(RECORDS PROVIDED)

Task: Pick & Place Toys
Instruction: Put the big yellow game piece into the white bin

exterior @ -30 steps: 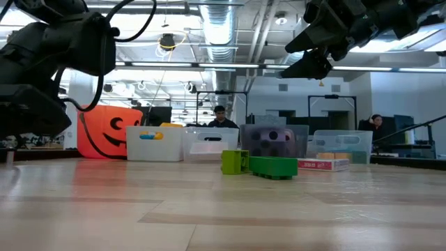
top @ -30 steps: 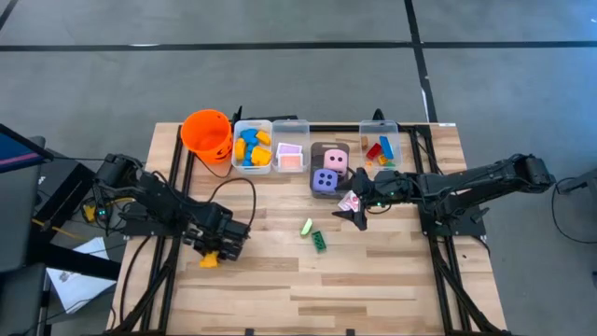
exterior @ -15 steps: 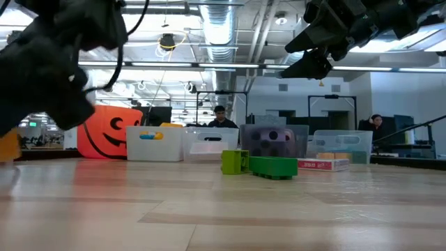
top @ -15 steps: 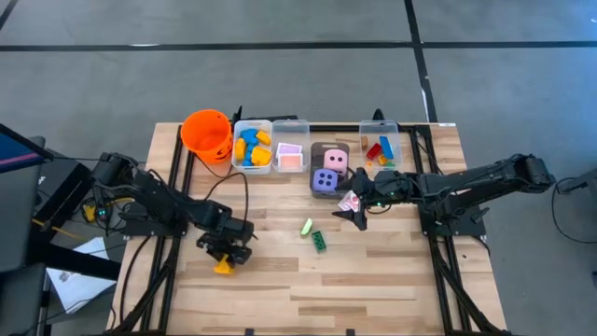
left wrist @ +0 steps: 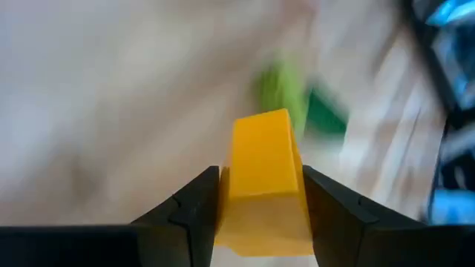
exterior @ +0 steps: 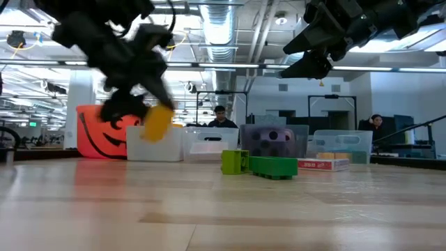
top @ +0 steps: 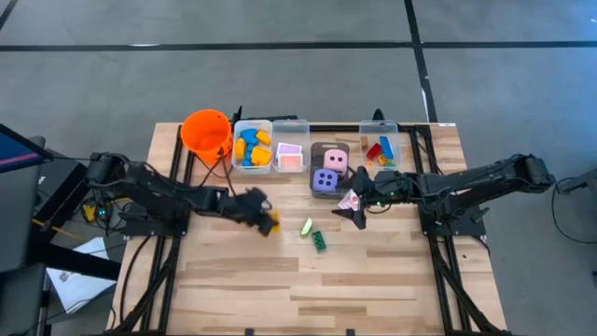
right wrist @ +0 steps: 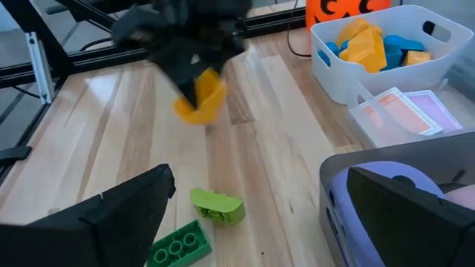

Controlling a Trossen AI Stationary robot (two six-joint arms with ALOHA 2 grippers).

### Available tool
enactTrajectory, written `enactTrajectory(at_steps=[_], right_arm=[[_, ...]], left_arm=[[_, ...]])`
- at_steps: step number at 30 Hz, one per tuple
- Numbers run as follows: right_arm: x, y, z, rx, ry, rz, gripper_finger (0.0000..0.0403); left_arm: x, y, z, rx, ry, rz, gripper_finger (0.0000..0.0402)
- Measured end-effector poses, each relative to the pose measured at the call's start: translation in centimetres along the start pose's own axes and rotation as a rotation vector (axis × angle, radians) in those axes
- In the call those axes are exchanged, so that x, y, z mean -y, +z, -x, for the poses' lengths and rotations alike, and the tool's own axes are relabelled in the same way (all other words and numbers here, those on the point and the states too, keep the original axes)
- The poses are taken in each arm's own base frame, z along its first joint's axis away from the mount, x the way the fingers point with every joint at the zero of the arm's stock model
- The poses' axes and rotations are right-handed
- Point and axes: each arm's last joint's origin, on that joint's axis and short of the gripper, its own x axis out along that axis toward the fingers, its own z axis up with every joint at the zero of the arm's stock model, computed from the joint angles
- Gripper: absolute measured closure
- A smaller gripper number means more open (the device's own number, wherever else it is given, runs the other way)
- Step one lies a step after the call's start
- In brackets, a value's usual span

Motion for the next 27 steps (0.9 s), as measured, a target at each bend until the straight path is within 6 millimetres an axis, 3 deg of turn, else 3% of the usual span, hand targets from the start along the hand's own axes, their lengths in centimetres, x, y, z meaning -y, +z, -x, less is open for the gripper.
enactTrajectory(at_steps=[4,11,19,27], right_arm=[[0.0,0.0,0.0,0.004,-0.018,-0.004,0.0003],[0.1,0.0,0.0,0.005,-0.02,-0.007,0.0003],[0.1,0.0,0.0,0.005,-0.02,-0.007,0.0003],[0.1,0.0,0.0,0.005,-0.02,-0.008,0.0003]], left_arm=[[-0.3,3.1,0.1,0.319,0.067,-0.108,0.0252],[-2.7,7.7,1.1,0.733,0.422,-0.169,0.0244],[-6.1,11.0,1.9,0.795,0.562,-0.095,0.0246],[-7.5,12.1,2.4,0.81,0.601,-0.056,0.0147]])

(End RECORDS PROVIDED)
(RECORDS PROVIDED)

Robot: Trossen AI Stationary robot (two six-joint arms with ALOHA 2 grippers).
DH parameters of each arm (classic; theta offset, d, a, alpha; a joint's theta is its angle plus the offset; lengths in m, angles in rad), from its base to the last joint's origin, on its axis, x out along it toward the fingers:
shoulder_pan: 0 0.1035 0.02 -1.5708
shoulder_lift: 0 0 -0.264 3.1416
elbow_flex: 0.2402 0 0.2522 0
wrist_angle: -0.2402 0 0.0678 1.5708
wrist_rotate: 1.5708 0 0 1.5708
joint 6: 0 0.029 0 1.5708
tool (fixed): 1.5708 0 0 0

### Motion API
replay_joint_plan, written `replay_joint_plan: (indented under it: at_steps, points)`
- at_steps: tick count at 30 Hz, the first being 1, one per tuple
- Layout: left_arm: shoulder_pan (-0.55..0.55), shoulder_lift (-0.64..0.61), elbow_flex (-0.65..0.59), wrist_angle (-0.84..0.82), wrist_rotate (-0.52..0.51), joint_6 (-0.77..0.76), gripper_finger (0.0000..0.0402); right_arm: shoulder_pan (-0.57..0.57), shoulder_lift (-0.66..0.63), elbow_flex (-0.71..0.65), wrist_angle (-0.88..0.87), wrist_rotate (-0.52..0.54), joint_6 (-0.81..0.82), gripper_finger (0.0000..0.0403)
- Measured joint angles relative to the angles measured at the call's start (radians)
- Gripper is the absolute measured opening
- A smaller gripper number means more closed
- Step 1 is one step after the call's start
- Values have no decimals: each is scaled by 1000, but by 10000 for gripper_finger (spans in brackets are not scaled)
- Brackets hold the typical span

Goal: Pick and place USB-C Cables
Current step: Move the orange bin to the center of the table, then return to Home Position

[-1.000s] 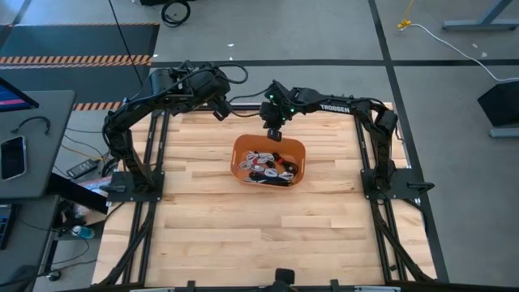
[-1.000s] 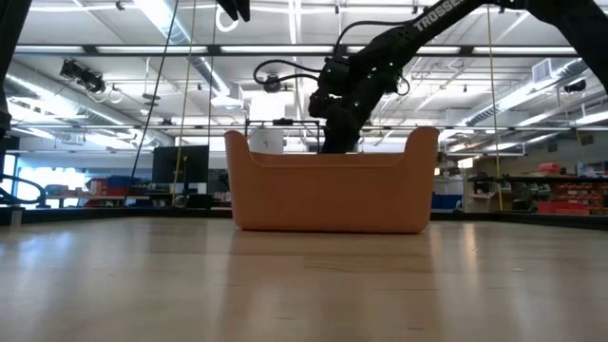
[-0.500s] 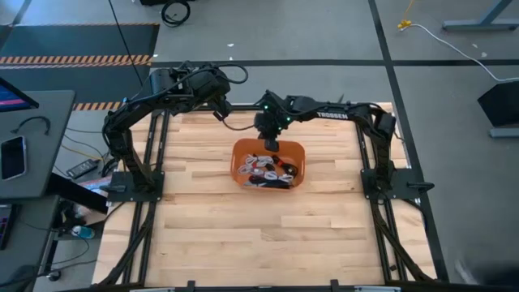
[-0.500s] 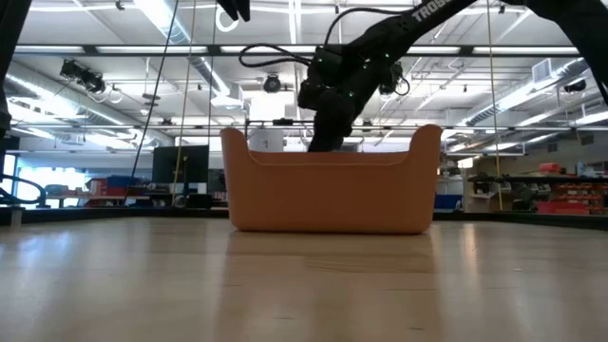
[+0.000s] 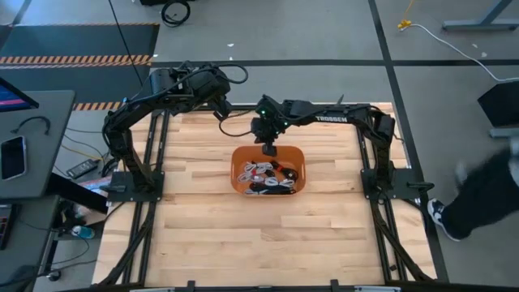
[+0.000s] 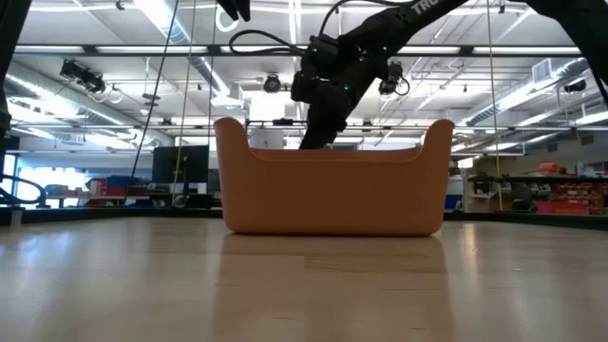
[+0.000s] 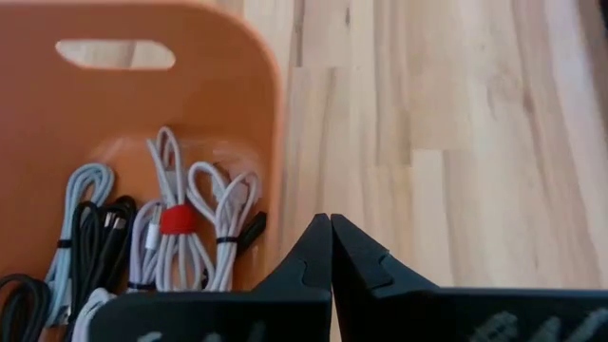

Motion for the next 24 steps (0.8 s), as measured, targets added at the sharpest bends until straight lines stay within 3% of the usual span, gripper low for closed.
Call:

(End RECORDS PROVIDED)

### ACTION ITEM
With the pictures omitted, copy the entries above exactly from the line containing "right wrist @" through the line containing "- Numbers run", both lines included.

### RESULT BELOW
right wrist @ +0 steps: 

Controlling a Trossen AI Stationary robot (two six-joint arms with ALOHA 2 grippers).

### Available tool
enactTrajectory, written `enactTrajectory(at_steps=[_], right_arm=[[_, ...]], left_arm=[[_, ...]])`
- at_steps: step number at 30 Hz, one per tuple
- Numbers run as follows: right_arm: x, y, z, rx, ry, rz, gripper_finger (0.0000..0.0403); left_arm: x, y, z, rx, ry, rz, gripper_finger (0.0000..0.0402)

No more output is expected here.